Lógico, pois se o Supremo Tribunal Federal é o único competente para julgar ações diretas, é ele que deverá ter esta competência. Veremos controle de constitucionalidade já, já.

Alínea q:

        q) o mandado de injunção, quando a elaboração da norma regulamentadora for atribuição do Presidente da República, do Congresso Nacional, da Câmara dos Deputados, do Senado Federal, das Mesas de uma dessas Casas Legislativas, do Tribunal de Contas da União, de um dos Tribunais Superiores, ou do próprio Supremo Tribunal Federal;

Mandado de injunção. Como saberemos de quem será a competência para julgar o mandado de injunção, em geral? Temos que saber quem é o competente para elaborar a norma regulamentadora.

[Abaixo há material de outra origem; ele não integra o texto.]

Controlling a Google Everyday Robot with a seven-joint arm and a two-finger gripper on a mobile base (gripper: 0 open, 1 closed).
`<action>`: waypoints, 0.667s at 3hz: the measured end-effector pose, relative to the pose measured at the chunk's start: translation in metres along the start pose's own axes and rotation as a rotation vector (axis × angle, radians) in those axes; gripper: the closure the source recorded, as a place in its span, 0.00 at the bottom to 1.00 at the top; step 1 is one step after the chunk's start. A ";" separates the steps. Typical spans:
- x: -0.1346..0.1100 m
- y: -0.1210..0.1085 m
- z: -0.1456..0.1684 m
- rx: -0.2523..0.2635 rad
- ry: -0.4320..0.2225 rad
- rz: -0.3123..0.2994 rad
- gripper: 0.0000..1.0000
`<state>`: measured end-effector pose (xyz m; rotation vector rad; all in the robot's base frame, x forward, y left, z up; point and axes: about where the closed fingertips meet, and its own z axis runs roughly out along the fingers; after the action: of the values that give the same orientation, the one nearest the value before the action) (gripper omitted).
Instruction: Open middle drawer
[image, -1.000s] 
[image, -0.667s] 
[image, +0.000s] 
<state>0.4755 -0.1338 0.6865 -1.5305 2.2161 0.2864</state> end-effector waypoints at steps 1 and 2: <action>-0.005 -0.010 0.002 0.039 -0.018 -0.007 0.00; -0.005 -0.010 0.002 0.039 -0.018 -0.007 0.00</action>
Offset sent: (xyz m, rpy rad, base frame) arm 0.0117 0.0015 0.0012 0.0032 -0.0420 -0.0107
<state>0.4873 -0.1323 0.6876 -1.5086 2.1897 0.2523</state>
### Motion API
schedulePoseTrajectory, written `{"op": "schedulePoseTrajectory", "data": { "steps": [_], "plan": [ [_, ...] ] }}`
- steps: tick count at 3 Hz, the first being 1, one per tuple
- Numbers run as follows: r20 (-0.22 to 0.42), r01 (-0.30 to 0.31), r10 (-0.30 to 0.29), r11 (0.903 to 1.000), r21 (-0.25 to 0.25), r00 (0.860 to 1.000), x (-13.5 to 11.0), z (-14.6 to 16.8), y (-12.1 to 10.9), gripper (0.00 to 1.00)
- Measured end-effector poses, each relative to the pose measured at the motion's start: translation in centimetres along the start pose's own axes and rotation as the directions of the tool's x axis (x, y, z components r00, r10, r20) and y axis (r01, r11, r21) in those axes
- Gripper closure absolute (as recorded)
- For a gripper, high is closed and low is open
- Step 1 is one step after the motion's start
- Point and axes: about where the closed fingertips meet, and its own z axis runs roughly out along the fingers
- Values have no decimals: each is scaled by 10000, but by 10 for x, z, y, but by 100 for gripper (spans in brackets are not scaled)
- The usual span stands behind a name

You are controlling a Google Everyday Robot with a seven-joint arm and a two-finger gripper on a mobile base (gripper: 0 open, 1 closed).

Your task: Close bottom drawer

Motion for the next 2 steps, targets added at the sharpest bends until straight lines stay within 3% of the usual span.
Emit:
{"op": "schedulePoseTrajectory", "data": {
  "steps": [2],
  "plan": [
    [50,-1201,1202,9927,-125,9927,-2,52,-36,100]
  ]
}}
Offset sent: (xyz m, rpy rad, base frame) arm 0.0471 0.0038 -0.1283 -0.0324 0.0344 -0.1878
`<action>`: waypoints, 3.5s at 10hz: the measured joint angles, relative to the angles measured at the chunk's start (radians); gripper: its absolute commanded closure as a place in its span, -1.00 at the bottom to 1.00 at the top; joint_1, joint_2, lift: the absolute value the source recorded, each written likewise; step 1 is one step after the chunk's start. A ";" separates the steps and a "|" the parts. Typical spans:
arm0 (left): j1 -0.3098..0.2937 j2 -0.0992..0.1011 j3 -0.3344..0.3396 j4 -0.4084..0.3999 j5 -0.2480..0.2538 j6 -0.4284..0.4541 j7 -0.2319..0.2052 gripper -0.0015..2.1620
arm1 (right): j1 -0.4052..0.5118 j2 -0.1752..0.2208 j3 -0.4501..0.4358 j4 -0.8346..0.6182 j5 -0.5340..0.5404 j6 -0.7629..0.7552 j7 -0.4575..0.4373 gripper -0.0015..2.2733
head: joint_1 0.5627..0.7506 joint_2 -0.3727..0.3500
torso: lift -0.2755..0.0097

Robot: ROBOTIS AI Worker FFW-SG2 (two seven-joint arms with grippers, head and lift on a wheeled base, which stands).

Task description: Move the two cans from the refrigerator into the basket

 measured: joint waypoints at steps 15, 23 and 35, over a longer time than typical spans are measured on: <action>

Se for um desses aí da alínea, será o Supremo Tribunal Federal o competente.

Alínea r:

        r) as ações contra o Conselho Nacional de Justiça e contra o Conselho Nacional do Ministério Público; (Incluída pela Emenda Constitucional nº 45, de 2004)

Esses dois órgãos, de controle do poder Judiciário e do Ministério Público, controlarão o Poder Judiciário na prática dos atos em geral. Mas quem controla o Conselho Nacional de Justiça? A ação terá que ser proposta contra o Conselho Nacional de Justiça perante o Supremo Tribunal Federal. Por quê? Inciso XXXV, princípio da indeclinabilidade. do art. 5º. O competente para apreciar essa ação é o próprio Supremo Tribunal Federal. 


Controle de constitucionalidade na próxima aula.

  1. Houve aqui uma ressalva sobre o crime de tráfico, mas não captei precisamente.